____ Records for processing

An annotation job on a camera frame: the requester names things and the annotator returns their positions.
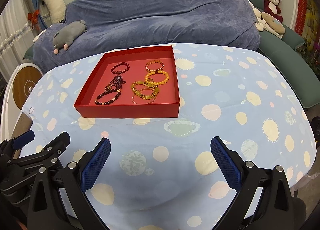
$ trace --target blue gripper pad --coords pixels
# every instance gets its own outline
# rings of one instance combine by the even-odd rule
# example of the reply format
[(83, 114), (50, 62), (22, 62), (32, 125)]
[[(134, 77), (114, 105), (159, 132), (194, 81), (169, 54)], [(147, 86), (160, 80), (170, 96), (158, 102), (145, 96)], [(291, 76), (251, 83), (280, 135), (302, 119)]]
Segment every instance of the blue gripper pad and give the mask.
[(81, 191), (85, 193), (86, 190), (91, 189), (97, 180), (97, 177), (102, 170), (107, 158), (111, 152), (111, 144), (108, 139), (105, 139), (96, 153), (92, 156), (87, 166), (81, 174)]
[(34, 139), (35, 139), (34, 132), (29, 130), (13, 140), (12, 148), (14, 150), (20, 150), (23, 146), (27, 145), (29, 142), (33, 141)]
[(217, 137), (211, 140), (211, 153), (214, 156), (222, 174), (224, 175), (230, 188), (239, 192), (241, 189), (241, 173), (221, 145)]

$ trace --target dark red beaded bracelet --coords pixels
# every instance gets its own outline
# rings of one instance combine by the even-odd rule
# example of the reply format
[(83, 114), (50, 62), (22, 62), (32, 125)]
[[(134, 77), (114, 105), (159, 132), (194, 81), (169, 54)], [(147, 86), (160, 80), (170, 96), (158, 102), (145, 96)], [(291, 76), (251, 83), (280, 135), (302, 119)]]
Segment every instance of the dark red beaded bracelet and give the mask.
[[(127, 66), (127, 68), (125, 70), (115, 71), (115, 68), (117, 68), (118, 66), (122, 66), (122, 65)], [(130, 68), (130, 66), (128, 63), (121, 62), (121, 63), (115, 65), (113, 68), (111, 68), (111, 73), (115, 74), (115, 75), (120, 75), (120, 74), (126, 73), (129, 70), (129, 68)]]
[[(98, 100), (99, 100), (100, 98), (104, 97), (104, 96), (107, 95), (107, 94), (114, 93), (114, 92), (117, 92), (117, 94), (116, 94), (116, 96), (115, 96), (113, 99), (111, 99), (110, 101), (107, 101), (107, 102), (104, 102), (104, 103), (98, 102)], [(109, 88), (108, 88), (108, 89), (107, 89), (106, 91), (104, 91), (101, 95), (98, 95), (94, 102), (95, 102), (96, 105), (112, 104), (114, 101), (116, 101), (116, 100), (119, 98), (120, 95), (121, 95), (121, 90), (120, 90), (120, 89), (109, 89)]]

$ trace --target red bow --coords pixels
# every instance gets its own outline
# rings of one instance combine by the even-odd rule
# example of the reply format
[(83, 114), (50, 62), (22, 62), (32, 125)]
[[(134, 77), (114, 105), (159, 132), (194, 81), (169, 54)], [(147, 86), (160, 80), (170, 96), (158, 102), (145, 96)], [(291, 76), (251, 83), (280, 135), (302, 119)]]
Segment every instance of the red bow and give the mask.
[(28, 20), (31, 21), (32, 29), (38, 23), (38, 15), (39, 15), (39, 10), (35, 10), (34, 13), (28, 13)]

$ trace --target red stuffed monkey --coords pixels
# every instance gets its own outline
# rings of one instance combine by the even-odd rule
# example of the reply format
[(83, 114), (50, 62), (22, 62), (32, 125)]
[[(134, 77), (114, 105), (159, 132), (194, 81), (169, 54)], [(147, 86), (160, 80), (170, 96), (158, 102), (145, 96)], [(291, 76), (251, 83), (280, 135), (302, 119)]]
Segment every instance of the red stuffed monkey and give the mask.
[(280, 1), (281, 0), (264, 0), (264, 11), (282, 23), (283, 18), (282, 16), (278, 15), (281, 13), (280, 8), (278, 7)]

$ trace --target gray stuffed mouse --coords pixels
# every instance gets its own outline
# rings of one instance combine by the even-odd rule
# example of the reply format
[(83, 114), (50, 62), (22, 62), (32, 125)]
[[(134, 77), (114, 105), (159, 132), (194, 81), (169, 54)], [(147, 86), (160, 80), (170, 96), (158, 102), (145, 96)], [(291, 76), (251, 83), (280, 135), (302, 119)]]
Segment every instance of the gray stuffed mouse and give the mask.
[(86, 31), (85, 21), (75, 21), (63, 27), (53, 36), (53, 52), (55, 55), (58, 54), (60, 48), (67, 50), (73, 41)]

________

Go through the records above and copy every line holding the word "target".

_Finished task:_
$ trace --target blue gripper pad --coords pixels
$ trace --target dark red beaded bracelet --coords pixels
$ trace --target red bow --coords pixels
$ trace --target red stuffed monkey --coords pixels
$ trace --target gray stuffed mouse --coords pixels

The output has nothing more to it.